▸ Information shown:
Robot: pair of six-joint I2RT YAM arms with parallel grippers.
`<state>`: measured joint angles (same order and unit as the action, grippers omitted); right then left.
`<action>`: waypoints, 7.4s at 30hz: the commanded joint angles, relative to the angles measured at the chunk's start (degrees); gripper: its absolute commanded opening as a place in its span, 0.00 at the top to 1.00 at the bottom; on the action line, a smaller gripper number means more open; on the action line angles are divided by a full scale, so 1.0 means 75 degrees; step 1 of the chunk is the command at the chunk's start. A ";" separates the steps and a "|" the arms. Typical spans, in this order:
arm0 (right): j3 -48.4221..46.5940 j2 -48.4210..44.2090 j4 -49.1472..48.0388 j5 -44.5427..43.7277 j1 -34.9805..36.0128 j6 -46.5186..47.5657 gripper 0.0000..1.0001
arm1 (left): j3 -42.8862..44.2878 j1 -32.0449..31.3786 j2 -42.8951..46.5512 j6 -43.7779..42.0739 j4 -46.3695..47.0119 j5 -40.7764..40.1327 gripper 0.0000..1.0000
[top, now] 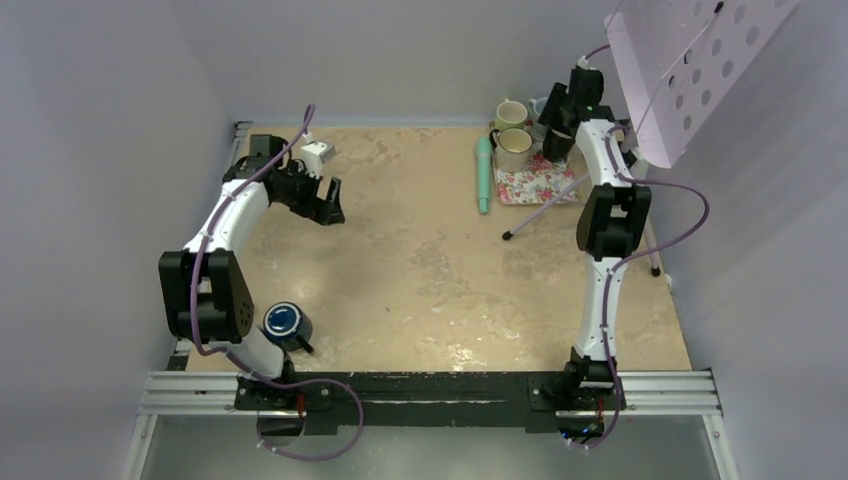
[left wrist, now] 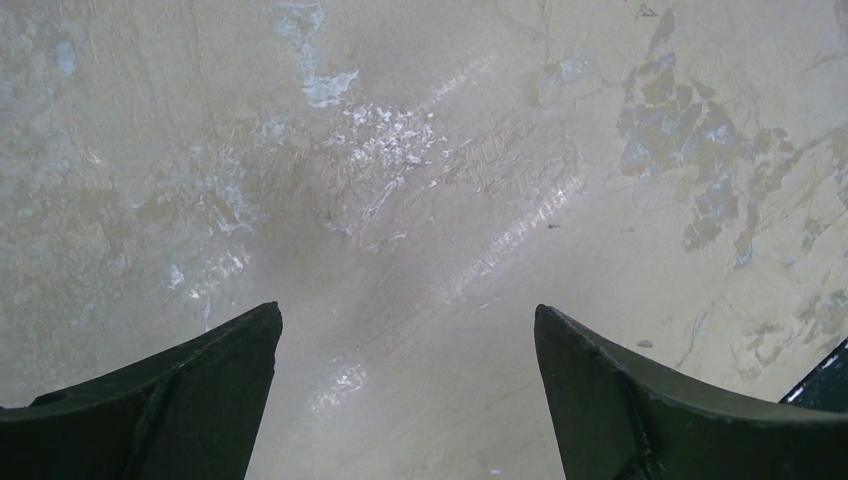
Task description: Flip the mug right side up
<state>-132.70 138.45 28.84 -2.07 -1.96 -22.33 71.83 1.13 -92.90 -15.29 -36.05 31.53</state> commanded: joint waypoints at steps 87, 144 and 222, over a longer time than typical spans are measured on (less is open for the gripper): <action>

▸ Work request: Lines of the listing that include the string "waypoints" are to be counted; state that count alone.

▸ Result of this exercise: 2